Fortunately, Statistics Canada publishes detailed data on household and business saving and lending. These data tell quite a different story than bank deposits alone do. What emerges instead is a picture of a household sector saving much more during the pandemic than corporations. Both net savings and net lending by households showed huge increases during the second quarter and remained at historically high levels in the third quarter. By comparison, savings by the corporate sector were minuscule in 2020, while net lending showed only a small increase compared with households. In fact, financial firms were the only part of the corporate sector able to generate net savings and they accounted for most of the net lending by businesses last year.

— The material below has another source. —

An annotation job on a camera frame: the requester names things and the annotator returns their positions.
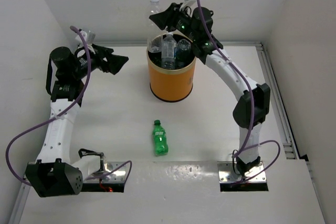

Household savings soared from 2.0 per cent of disposable income before the arrival of the virus to 27.5 per cent in the second quarter and 14.6 per cent in the third. Despite a sharp drop in earned incomes as jobs disappeared and hours worked plummeted, household disposable income rose by 12 per cent in the second quarter and remained high in the third quarter — due entirely to a massive increase in transfers from governments. As a result, household savings jumped from $77 billion (at annual rates) in the first quarter to $402 billion in the second and $207 billion in the third. Even after deducting outlays for housing, households swung suddenly from many years of net borrowing to a position of net lending of $306 billion in the second quarter and $70 billion in the third quarter.